Beginners should take their time and practice safely with free weights, until they understand how muscle movements works.
LiftOrGTF0 6y ago
Duh, I see, the classic machine vs free weight supporter argument.
100% agree. You can also just use a machine which teaches you to the correct form/position as well (elbow position (45°) when bp'ing i.e.).
Depends on the machine but in most cases wrong. Machines give you the exact same ROM most of the time WHILE you're in fixed position (sitting etc.).
Do I want to 100% hit and build my chest or look like an epileptic trying to balance the dumbells?
You also grow strength through machines? Strength alone doesn't make your muscles grow though. I understand that you're probably a Powerlifter from what I've seen in your post history but there's a reason why powerlifters look like powerlifters and bodybuilders look like bodybuilders. Bodybuilders have to increase weight/strength over time to get bigger of course but that's not the most important factor.

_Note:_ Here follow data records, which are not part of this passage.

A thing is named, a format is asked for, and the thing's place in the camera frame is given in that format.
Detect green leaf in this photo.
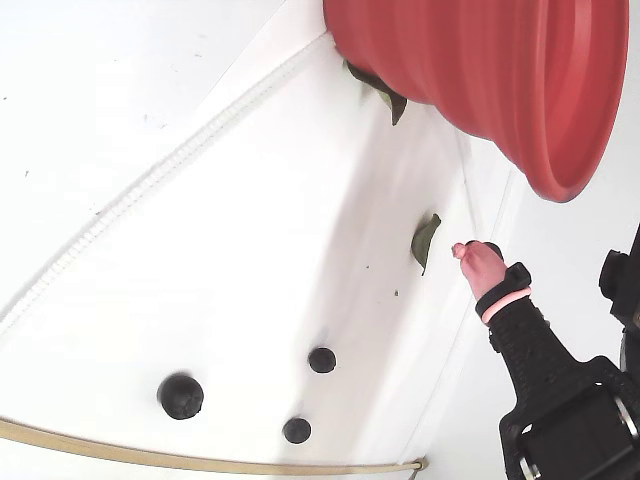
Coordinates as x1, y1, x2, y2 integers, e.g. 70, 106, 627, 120
342, 58, 409, 127
410, 213, 443, 277

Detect red collapsible silicone cup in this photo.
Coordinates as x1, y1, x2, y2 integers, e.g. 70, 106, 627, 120
322, 0, 630, 204

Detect wooden dowel stick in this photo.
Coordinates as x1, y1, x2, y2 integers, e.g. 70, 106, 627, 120
0, 416, 430, 476

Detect large dark blueberry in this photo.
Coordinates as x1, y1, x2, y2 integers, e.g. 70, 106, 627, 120
156, 372, 206, 421

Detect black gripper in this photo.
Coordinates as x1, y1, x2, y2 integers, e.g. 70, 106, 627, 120
498, 357, 640, 480

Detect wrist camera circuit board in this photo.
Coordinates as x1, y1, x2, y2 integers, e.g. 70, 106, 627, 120
598, 224, 640, 334

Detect pink covered gripper finger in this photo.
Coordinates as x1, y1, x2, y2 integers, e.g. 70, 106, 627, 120
451, 239, 594, 401

I could say the same about machines because I don't have to concentrate on balancing some weight while I can fully focus and hit on the muscle.
I had plenty of these discussions already and I think this is leading nowhere like most of the time. You speak from what worked best for you, I speak from what worked best for me. "Offending" me however is not the way to go as you did earlier. OP needs to try it all out and see what works best for him, I just gave him my advice. If you want to discuss this further, drop me a PM. Don't feel like spamming this here into oblivion. Cheers.
LordThunderbolt 6y ago
It's universally agreed that free weights are vastly superior to machines. But you you're different and unique in this galaxy, therefore things work differently for you.

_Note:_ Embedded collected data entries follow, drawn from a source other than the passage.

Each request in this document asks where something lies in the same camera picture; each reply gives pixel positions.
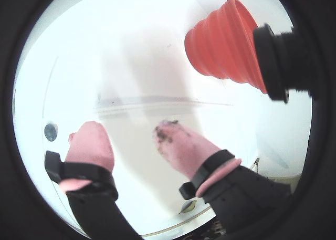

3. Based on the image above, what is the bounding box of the pink-covered gripper finger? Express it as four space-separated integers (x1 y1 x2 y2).
44 121 145 240
153 120 299 240

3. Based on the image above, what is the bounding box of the red collapsible silicone cup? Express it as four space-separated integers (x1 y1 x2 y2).
184 0 268 95

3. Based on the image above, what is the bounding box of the curled green leaf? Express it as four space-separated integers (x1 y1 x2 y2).
178 199 198 215

You're scared of free weights, you prefer the confort of machines. You sound just like my cousin who almost choked to death on the bench press thinking he was actually strong enough to bench 3 plates using free weights like he was doing it on machines.
LiftOrGTF0 6y ago
Even more delusional than I thought. Pathetic. lmao
[deleted] 6y ago
It costs 8$ a month but I think it's worth it. Bodybuilding.com subscription service with 45 tailored workout programs. There's a 12 week one for beginners. That I would recommend.
People will hate on this saying you don't need to pay for lifting advice. I'd say to each their own. I've been lifting on and off for 8 years but I've seen much faster results from the few months I've been using the service. I'm about 6'2" 190 and have no affiliation with that website other than being a subscriber. You can make your own decisions from there.
LordThunderbolt 6y ago
If you're paying for a program, you deserve to get scammed.
[deleted] 6y ago
Some of us have reached the point financially and time wise where it's worth it to have all workout info coordinated for us with no thought to it.